### WHAT NEEDS TO BE DONE
Reproduce verbatim all of the data given below, but do not carry over the images.

(Collected data entries)

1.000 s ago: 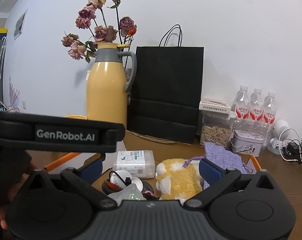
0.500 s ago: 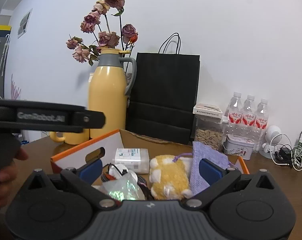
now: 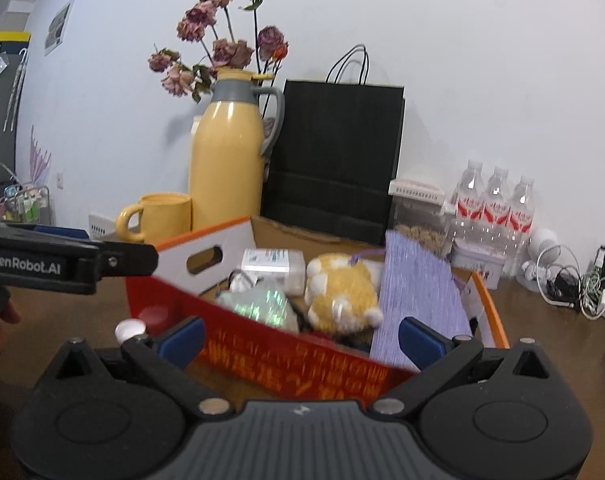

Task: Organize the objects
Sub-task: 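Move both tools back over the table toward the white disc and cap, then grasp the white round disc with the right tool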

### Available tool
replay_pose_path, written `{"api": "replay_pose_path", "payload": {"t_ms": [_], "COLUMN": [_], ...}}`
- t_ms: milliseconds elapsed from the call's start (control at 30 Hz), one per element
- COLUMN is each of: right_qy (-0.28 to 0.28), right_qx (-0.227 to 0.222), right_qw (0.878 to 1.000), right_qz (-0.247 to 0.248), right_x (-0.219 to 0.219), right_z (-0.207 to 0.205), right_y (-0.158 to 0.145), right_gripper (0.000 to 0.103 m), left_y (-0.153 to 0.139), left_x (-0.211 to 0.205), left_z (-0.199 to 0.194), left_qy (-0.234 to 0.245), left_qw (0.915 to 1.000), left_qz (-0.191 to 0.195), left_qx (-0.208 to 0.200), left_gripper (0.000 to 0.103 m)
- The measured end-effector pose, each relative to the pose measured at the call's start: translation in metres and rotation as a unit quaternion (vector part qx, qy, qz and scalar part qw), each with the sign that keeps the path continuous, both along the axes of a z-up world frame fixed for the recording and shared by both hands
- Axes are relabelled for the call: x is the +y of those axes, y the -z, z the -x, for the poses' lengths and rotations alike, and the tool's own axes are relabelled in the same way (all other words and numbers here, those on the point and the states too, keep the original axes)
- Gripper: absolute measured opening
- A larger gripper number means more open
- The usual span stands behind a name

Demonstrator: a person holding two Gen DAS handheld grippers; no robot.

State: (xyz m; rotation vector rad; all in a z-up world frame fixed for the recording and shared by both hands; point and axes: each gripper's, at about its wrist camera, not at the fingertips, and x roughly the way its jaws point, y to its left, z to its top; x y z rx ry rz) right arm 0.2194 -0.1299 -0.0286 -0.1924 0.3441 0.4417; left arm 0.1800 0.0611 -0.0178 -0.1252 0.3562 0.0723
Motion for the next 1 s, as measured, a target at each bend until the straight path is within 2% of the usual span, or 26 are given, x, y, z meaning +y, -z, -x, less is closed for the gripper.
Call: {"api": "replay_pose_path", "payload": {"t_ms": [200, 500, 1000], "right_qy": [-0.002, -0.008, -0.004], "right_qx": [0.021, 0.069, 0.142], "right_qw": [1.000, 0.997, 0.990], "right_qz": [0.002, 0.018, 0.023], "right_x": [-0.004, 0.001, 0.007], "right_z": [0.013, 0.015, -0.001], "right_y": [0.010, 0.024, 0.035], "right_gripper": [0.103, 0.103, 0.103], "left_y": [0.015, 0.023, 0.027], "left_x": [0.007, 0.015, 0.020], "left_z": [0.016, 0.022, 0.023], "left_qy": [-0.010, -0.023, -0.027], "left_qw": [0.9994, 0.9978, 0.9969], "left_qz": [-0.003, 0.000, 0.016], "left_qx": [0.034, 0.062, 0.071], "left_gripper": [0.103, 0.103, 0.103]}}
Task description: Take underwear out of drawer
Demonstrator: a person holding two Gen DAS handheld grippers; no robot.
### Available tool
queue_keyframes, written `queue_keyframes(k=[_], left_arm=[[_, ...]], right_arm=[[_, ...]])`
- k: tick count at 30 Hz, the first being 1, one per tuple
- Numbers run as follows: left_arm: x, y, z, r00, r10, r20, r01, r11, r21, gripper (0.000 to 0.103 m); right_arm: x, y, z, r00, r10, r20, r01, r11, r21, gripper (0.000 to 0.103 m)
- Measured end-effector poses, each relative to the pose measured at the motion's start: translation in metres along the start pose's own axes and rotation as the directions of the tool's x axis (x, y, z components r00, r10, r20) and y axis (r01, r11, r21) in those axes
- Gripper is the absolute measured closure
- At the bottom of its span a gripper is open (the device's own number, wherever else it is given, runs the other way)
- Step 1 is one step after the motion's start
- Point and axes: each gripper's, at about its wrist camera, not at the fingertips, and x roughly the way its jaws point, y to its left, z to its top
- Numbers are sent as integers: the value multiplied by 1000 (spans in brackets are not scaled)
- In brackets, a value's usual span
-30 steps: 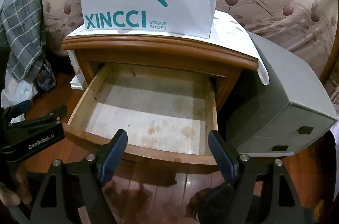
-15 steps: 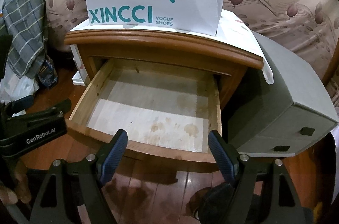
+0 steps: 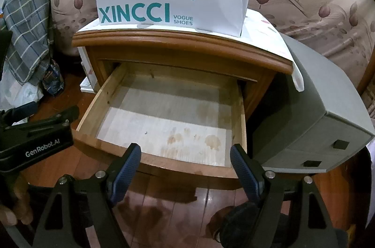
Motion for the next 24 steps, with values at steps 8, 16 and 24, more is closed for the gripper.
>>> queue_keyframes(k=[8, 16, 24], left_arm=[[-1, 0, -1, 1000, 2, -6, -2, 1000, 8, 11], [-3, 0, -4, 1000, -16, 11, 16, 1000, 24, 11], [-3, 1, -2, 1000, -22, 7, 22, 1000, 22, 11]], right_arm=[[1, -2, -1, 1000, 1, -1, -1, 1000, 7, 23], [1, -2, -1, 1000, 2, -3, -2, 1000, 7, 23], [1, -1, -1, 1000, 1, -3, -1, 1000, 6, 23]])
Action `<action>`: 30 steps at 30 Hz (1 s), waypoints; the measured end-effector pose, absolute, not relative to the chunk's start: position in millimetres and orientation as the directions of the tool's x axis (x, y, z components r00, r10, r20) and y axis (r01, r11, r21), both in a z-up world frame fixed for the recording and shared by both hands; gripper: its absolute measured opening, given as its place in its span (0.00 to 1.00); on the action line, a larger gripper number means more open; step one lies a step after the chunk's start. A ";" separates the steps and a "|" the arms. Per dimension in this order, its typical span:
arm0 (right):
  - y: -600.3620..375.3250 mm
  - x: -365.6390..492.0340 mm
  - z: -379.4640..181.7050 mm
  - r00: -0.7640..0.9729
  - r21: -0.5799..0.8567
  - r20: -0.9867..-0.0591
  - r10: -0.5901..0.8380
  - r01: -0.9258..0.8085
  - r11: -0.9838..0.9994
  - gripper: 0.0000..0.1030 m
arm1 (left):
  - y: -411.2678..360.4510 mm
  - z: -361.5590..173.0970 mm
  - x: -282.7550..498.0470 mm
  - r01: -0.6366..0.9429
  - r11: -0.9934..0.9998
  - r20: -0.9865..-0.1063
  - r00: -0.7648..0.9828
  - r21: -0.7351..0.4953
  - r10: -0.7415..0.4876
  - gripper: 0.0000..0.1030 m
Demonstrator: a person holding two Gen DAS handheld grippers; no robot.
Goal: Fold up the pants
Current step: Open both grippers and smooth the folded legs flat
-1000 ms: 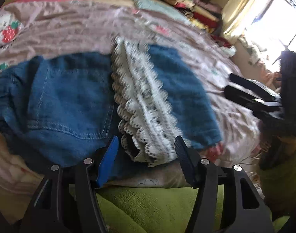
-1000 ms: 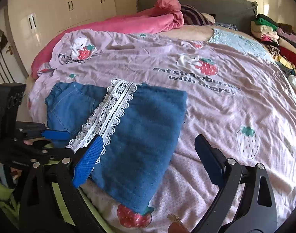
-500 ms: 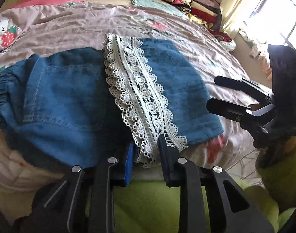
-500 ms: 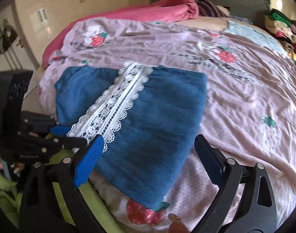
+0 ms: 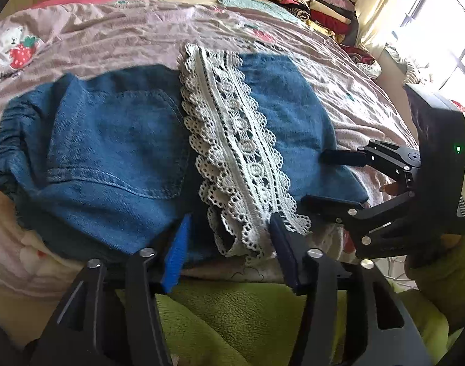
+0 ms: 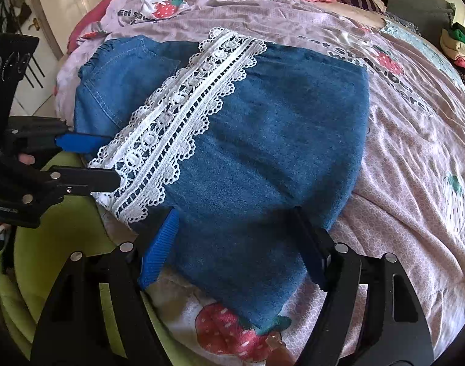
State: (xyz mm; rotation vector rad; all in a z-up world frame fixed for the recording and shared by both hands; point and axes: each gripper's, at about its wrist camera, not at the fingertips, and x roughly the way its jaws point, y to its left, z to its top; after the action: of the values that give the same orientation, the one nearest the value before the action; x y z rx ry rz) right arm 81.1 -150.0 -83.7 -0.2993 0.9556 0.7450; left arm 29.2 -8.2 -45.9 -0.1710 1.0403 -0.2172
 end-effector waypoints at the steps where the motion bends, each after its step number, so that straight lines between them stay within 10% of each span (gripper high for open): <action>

### RESULT BELOW
1.000 s ago: 
0.500 s ago: 
now: 

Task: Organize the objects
Sub-task: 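Move both tools back over the table toward the white disc and cap, then grasp the white round disc with the right tool
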
### Available tool
replay_pose_path, written `{"api": "replay_pose_path", "payload": {"t_ms": [_], "COLUMN": [_], ...}}`
- t_ms: milliseconds elapsed from the call's start (control at 30 Hz), one per element
- COLUMN is each of: right_qy (-0.28 to 0.28), right_qx (-0.227 to 0.222), right_qw (0.878 to 1.000), right_qz (-0.247 to 0.248), right_x (-0.219 to 0.219), right_z (-0.207 to 0.205), right_y (-0.158 to 0.145), right_gripper (0.000 to 0.103 m), left_y (-0.153 to 0.139), left_x (-0.211 to 0.205), left_z (-0.199 to 0.194), left_qy (-0.234 to 0.245), left_qw (0.915 to 1.000), left_qz (-0.191 to 0.195), left_qx (-0.208 to 0.200), left_gripper (0.000 to 0.103 m)
- The measured end-effector pose, each relative to the pose measured at the call's start: translation in metres and rotation as a unit quaternion (vector part qx, qy, qz and scalar part qw), each with the sign that keeps the path continuous, both along the axes of a z-up world frame fixed for the recording and shared by both hands
- Axes are relabelled for the call: x is the +y of those axes, y the -z, z the -x, for the poses' lengths and rotations alike, and the tool's own axes are relabelled in the same way (all other words and numbers here, those on the point and the states too, keep the original axes)
- Gripper: absolute measured opening
- A larger gripper number means more open
- The usual span stands behind a name

Demonstrator: a person holding two Gen DAS handheld grippers; no robot.

State: (xyz m; rotation vector rad; all in a z-up world frame fixed for the recording and shared by both hands; point and axes: each gripper's, at about its wrist camera, not at the fingertips, and x roughly the way its jaws point, y to its left, z to its top; x y z rx ry rz) right arm 0.2194 -0.1299 -0.0286 -0.1924 0.3441 0.4417; left arm 0.1800 0.0611 -0.0178 -0.1252 0.3562 0.0723
Motion for the next 1 s, as measured, a target at each bend until the straight path is within 2% of the usual span, or 26 are given, x, y, z meaning +y, -z, -x, less is closed for the gripper.
Call: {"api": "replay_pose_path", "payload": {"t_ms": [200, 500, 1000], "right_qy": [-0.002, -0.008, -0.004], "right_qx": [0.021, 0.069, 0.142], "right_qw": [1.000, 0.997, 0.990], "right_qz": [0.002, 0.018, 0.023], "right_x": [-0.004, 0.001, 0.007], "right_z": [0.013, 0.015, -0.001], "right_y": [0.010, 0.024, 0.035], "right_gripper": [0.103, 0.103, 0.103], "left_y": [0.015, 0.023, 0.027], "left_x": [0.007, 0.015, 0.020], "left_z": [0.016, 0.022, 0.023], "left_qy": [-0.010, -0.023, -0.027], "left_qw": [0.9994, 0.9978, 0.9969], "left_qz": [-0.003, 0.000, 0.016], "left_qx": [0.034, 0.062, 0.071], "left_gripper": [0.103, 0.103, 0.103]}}
Task description: Take underwear out of drawer
Demonstrator: a person holding two Gen DAS handheld grippers; no robot.
### Available tool
queue_keyframes, written `queue_keyframes(k=[_], left_arm=[[_, ...]], right_arm=[[_, ...]])`
- k: tick count at 30 Hz, the first being 1, one per tuple
- Numbers run as follows: left_arm: x, y, z, r00, r10, r20, r01, r11, r21, gripper (0.000 to 0.103 m); right_arm: x, y, z, r00, r10, r20, r01, r11, r21, gripper (0.000 to 0.103 m)
- Measured end-effector poses, each relative to the pose measured at the motion's start: translation in metres along the start pose's own axes and rotation as the directions of the tool's x axis (x, y, z components r00, r10, r20) and y axis (r01, r11, r21) in those axes
- Gripper is the absolute measured closure
- At the bottom of its span a gripper is open (the device's own number, wherever else it is given, runs the other way)
- Step 1 is one step after the motion's start
- Point and axes: each gripper's, at about its wrist camera, not at the fingertips, and x roughly the way its jaws point, y to its left, z to its top
- Numbers are sent as integers: the value multiplied by 1000 (spans in brackets are not scaled)
- In brackets, a value's usual span
-30 steps: 
-15 steps: 
+0 steps: 
Motion for the next 24 steps, with values at steps 8, 16 and 24, more is closed for the gripper.
>>> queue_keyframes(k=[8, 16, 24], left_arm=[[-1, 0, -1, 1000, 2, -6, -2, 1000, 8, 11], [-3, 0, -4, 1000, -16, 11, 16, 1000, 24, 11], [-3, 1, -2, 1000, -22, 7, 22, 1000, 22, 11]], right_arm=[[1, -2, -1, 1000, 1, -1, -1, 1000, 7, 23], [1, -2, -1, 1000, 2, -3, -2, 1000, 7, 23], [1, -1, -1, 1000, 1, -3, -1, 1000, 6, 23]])
Action `<action>`: 30 steps at 30 Hz (1 s), waypoints; the measured end-effector pose, absolute, not relative to the chunk's start: position in millimetres and orientation as the directions of the tool's x axis (x, y, z components r00, r10, r20) and y axis (r01, r11, r21), both in a z-up world frame fixed for the recording and shared by both hands; gripper: its absolute measured opening, given as its place in its span (0.00 to 1.00); on the action line, a larger gripper number means more open; step one lies a step after the chunk's start. A ";" separates the steps and a "|" the arms. Per dimension in this order, its typical span:
arm0 (right):
  - y: -600.3620..375.3250 mm
  - x: -365.6390..492.0340 mm
  - z: -379.4640..181.7050 mm
  - r00: -0.7640..0.9729
  - r21: -0.5799..0.8567
  - r20: -0.9867..-0.0591
  - r10: -0.5901..0.8380
  - r01: -0.9258..0.8085
  - r11: -0.9838..0.9994
  - gripper: 0.0000..0.1030 m
arm1 (left):
  - y: -411.2678..360.4510 mm
  - z: -361.5590..173.0970 mm
  - x: -282.7550..498.0470 mm
  - r01: -0.6366..0.9429
  - r11: -0.9934..0.9998
  - r20: -0.9865..-0.1063
  - r00: -0.7648..0.9828
  - r21: -0.7351..0.4953
  - r10: -0.7415..0.4876
  - gripper: 0.0000..0.1030 m
Demonstrator: a person holding two Gen DAS handheld grippers; no robot.
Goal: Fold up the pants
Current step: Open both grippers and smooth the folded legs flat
-1000 ms: 
-1000 ms: 
-500 ms: 
-500 ms: 
+0 ms: 
+0 ms: 
State: (xyz mm; rotation vector rad; all in a z-up world frame fixed for the recording and shared by both hands; point and axes: each gripper's, at about its wrist camera, not at the fingertips, and x roughly the way its jaws point, y to its left, z to its top; after the action: of the values that give the same orientation, the one nearest the value before the action; x y z rx ry rz) right arm 81.1 -150.0 -83.7 -0.2993 0.9556 0.7450; left arm 29.2 -8.2 -45.9 -0.1710 1.0403 -0.2172
 end-effector waypoints at the steps where the motion bends, each after its step number, so that straight lines between them stay within 10% of each span (gripper high for open): <action>

No more output is needed for this exercise.